Dietary Supplement OLDs, manufacturers and raw material suppliers all have an obligation to protect public safety and ensure compliance with all the applicable regulations. Understanding these FSMA requirements and their role in the supply-chain are key to ensuring compliance.

Register Today!

About the Presenters

Heather Fairman, EAS Independent Consultant

Heather Fairman brings 30 years of experience in QA/QC and regulatory compliance from her leadership roles in FDA regulated industries. She was formerly director of Corporate QA and regulatory compliance and the chief safety officer at Natural Organics, Inc., a New York based dietary supplement manufacturer. She has vast experience in establishing, reviewing and executing thorough SOPs, and in handling FDA audits, issues and responses. In addition to consulting, Ms. Fairman is a technical advisor to SIDS DOCK IWON herbal/raw material ingredient supply chain portfolio projects. SIDS (Small Island Development States) DOCK Island Women Open Network (IWON), is a Sustainable Energy and Climate Resilience Organization, that is the only small island intergovernmental organization vested with the full powers of the United Nations (UN), comprising almost 40 sovereign countries or one-fifth of the UN membership. Heather is a PCQI and was trained in FSMA-PCHF (Preventive Controls for Human Food) through the FDA accredited FSPCA program. She helps both dietary ingredient suppliers and finished product manufacturers meet compliance.

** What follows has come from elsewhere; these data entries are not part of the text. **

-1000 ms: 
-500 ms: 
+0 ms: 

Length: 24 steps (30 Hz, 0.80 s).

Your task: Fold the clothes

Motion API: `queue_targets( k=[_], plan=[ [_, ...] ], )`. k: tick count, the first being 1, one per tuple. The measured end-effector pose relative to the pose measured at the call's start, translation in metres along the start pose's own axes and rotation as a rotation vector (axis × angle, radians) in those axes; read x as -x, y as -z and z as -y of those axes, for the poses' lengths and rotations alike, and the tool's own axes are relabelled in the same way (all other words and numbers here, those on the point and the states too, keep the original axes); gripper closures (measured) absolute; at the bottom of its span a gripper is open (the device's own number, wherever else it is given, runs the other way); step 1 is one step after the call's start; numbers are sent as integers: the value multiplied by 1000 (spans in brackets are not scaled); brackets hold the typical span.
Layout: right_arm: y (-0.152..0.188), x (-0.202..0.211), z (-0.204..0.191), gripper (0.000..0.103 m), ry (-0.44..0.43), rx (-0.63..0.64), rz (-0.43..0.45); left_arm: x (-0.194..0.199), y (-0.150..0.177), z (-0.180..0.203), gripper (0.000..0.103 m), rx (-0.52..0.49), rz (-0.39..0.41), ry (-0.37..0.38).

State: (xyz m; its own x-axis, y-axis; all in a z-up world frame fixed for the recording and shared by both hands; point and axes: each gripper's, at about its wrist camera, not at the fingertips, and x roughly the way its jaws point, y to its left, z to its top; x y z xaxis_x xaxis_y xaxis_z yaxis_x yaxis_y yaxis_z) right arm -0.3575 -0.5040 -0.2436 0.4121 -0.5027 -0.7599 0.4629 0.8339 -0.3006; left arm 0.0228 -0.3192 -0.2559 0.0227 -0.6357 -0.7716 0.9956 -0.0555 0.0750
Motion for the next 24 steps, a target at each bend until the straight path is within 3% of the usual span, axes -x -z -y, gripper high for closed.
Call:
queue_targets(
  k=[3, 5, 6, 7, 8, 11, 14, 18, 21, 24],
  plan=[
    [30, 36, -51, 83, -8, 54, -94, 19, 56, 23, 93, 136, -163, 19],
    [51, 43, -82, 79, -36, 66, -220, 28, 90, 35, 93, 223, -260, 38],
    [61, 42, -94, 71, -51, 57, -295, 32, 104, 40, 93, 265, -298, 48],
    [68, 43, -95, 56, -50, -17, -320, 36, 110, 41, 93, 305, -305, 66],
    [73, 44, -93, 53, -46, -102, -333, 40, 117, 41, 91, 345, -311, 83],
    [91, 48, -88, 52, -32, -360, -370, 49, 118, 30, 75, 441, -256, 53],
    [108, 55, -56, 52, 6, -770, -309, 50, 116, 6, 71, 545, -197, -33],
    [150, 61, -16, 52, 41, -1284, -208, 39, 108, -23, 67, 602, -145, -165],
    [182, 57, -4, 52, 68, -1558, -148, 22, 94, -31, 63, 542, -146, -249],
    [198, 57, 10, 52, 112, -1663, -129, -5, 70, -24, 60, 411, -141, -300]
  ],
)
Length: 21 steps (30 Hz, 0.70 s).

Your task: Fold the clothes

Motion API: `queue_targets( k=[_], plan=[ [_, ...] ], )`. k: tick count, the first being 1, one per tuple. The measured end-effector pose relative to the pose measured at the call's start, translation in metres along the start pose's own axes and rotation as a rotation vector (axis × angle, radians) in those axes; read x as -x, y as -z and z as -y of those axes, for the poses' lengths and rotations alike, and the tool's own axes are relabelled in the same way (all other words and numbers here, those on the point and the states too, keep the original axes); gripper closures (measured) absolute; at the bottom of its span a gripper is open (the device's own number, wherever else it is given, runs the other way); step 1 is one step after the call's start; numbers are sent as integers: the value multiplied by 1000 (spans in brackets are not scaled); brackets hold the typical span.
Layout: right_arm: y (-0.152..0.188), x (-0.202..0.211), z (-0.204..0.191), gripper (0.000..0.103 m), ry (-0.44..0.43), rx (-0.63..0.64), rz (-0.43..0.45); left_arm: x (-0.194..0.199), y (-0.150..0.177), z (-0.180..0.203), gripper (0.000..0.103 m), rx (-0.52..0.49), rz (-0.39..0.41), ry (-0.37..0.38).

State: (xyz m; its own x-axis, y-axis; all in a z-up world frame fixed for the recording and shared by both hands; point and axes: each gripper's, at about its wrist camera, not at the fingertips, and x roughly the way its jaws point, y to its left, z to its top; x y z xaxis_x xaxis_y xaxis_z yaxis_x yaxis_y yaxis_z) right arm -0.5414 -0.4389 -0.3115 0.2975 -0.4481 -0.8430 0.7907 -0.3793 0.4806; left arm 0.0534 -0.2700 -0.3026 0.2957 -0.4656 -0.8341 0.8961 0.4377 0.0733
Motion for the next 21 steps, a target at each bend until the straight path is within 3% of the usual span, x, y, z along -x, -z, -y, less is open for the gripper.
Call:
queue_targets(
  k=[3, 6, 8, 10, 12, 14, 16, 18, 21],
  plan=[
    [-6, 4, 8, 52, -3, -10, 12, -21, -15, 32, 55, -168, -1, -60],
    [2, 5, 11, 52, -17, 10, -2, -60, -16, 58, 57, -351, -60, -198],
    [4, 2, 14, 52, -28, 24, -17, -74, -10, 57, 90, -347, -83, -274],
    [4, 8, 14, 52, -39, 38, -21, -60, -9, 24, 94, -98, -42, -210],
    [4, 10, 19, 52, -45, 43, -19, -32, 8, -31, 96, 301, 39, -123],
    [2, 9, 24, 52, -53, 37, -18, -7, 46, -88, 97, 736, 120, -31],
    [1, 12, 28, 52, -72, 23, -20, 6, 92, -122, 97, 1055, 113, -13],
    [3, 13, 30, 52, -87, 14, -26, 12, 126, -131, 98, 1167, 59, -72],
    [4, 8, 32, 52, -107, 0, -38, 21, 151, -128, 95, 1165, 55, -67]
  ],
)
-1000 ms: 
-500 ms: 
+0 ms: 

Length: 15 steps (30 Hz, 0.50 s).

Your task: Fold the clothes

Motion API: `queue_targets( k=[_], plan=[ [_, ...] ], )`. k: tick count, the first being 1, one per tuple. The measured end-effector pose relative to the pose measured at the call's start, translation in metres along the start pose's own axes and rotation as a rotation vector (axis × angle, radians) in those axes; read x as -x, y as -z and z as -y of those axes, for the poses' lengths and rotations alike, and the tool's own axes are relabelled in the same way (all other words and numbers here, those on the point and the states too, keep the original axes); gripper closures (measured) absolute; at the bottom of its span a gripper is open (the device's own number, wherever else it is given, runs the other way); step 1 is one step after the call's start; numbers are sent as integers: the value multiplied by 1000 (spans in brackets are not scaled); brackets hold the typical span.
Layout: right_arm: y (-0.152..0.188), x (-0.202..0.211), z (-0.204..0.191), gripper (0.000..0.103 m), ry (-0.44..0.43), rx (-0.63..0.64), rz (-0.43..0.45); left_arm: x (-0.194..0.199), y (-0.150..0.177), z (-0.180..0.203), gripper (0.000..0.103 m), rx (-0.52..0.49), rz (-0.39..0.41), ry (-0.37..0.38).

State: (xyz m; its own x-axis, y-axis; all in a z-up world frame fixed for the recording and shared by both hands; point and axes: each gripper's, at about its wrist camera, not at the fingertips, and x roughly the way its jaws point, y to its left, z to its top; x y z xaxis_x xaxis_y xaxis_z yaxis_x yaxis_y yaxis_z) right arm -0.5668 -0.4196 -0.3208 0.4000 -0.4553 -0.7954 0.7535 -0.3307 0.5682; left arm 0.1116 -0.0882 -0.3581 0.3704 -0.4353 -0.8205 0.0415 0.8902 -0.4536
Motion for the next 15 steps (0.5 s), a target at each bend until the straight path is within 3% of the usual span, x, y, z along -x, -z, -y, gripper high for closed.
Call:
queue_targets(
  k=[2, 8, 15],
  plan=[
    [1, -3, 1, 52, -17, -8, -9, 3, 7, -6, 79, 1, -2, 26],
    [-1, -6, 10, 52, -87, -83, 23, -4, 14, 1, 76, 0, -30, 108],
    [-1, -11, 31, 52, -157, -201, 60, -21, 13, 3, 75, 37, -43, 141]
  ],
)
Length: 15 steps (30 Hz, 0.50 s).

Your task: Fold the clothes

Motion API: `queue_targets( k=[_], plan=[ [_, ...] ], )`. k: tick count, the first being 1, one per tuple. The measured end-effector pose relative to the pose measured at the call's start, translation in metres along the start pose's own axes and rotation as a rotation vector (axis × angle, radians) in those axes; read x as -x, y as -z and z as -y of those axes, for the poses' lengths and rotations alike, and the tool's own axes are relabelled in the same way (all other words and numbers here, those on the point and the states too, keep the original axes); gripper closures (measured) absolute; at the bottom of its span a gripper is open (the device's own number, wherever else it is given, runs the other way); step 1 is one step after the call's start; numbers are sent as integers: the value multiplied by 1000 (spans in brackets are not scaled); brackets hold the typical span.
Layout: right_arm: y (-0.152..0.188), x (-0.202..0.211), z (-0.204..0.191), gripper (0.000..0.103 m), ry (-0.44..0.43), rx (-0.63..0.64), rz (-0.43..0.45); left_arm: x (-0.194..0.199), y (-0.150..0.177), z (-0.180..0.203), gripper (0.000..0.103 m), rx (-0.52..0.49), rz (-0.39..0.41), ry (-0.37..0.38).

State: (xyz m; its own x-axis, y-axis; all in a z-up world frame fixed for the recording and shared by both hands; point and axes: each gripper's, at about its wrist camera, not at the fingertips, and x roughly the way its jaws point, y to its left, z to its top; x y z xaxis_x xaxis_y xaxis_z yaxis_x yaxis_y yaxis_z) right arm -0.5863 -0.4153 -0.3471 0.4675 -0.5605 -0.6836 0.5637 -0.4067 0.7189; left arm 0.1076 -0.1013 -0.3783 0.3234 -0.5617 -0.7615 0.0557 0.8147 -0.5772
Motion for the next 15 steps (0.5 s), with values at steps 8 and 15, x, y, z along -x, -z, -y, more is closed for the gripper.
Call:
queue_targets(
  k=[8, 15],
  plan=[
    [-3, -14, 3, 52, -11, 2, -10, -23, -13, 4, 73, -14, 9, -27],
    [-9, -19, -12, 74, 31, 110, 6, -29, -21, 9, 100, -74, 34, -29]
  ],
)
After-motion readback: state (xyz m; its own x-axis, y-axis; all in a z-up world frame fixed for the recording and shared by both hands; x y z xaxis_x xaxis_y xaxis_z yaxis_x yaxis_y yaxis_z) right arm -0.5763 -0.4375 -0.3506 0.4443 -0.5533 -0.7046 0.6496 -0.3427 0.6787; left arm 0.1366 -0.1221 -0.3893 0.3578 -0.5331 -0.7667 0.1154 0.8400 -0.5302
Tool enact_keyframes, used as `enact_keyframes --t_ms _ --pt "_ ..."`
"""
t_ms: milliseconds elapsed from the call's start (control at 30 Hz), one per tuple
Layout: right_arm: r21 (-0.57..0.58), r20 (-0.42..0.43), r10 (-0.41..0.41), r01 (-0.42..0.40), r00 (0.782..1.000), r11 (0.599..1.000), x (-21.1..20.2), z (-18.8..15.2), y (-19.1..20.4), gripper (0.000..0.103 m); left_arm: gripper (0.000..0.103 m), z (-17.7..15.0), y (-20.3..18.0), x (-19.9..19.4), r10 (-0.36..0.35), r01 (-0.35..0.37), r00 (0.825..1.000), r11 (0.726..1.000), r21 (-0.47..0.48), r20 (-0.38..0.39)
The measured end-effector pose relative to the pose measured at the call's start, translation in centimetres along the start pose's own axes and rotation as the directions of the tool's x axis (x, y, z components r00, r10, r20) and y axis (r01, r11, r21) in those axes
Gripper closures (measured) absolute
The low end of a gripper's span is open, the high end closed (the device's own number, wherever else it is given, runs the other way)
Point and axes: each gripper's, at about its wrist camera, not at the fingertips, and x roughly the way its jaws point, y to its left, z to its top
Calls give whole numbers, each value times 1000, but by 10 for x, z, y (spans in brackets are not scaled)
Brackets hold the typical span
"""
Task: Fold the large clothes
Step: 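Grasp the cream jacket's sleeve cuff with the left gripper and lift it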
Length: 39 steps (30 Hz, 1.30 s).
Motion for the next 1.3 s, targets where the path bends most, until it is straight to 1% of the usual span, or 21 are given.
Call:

Maury Bandurraga, EAS Independent Consultant

Maury Bandurraga has in-depth expertise in quality assurance in a variety of FDA regulated product categories including packaging, food safety and quality, supply chain, labeling and claims. Prior to consulting she was the Food Safety and Quality Assurance Principal Scientist at Kelloggs and Food Supply Chain Food Safety and Quality Assurance Section Head at Procter & Gamble. Maury is both an FSMA and FSVP lead instructor through the FDA accredited FSPCA program and helps food and dietary supplement companies and their supply chains maintain vigilance of safety and compliance with Federal regulations.